Over the past year, the training and HR community has started to recognise
the value of individual learning styles. As last month’s Analysis revealed
(Training Magazine October 2003), training is shifting from a top-down
intervention, to learning which focuses on the individual and team as an
ongoing process.


The use of blended learning plays a part in this trend, our survey reveals.
Organisations use it because they have recognised the importance of matching an
individual’s preferred learning style with the appropriate training delivery.
This was the feedback from 80 per cent of current users, who state this is why
they use it, and 74 per cent plan to for the same reason.

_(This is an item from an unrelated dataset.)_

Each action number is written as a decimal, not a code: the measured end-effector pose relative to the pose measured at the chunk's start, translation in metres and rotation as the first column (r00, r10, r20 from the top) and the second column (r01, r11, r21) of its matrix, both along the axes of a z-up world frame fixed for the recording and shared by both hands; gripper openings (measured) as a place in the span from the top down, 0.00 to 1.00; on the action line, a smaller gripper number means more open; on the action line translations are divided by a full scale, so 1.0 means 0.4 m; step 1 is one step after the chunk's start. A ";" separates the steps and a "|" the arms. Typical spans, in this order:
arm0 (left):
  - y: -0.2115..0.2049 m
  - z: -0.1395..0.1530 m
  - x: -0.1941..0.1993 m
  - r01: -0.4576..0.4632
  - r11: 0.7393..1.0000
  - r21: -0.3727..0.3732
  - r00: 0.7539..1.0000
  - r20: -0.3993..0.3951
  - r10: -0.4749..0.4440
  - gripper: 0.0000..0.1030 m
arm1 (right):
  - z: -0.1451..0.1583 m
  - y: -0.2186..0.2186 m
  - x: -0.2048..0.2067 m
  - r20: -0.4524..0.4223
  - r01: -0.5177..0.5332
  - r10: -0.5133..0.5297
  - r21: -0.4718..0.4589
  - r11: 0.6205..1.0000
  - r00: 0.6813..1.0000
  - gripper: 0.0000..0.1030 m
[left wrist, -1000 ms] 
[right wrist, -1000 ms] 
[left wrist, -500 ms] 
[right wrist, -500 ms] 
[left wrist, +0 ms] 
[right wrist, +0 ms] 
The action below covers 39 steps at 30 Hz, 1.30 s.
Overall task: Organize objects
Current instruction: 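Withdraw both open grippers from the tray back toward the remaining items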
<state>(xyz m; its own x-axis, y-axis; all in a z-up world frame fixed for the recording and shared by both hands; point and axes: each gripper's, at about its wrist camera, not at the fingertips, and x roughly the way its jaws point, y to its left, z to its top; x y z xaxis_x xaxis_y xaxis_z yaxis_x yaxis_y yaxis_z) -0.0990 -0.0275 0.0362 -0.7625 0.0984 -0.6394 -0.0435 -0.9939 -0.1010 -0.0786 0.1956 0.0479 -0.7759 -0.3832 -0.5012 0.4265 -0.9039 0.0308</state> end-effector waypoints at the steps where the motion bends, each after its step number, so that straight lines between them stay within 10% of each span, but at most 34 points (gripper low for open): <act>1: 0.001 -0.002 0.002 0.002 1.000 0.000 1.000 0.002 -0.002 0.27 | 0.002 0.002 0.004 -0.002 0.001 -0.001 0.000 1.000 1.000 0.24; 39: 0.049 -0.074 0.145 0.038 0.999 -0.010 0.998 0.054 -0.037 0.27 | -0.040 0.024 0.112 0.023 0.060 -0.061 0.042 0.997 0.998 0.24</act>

The survey also reveals a desire to deliver more individually-tailored
training solutions, with more than 70 per cent of organisations which currently
use blended learning stating that this is why they use it.

By employing more targeted techniques, organisations are also keen to
improve the efficiency of their training, with 62 per cent saying that it will
improve the learning rate, while 59 per cent said it will help them exploit the
investments they’ve already made in re-usable training resources, and 57 per
cent said they are too short of time to use purely classroom events.

The target audience for blended learning is junior management, and the
majority of organisations use blended learning to train middle or junior
management staff, with 67 per cent using it to train the former, and 64 per
cent the latter. It is also popular for training team leaders and supervisors,
with 62 per cent of respondents using it for this group, while less than half
currently use it to train senior management.

We asked readers to indicate which skills are most important to the delivery
of blended learning. Three-quarters of all respondents indicated that the most
important skills a blended-learning trainer requires are a mixture of
understanding the training needs of the audience and how they prefer to learn,
and how best the components of the course can be blended to give maximum
delivery. Less than 40 per cent of all respondents indicated that specific
skills related to the ‘e-component’, such as IT skills, course-authoring skills
and online tutoring knowledge, were important attributes to be found in
blended-learning trainers.

The use of blended learning looks set to increase. Nearly 25 per cent of
current users estimate that more than 50 per cent of their total training
(blended and non-blended) will be delivered using these methods. More than
one-third believe they will be delivering more than half of their total
training provision through blended learning methods by 2005.

There is a drive to evaluate blended learning, with 95 per cent currently
evaluating it or planning to evaluate it in some way. The most popular way to
evaluate blended learning is through paper-based evaluation forms, with 73 per
cent of current blended-learning users citing that they use this method.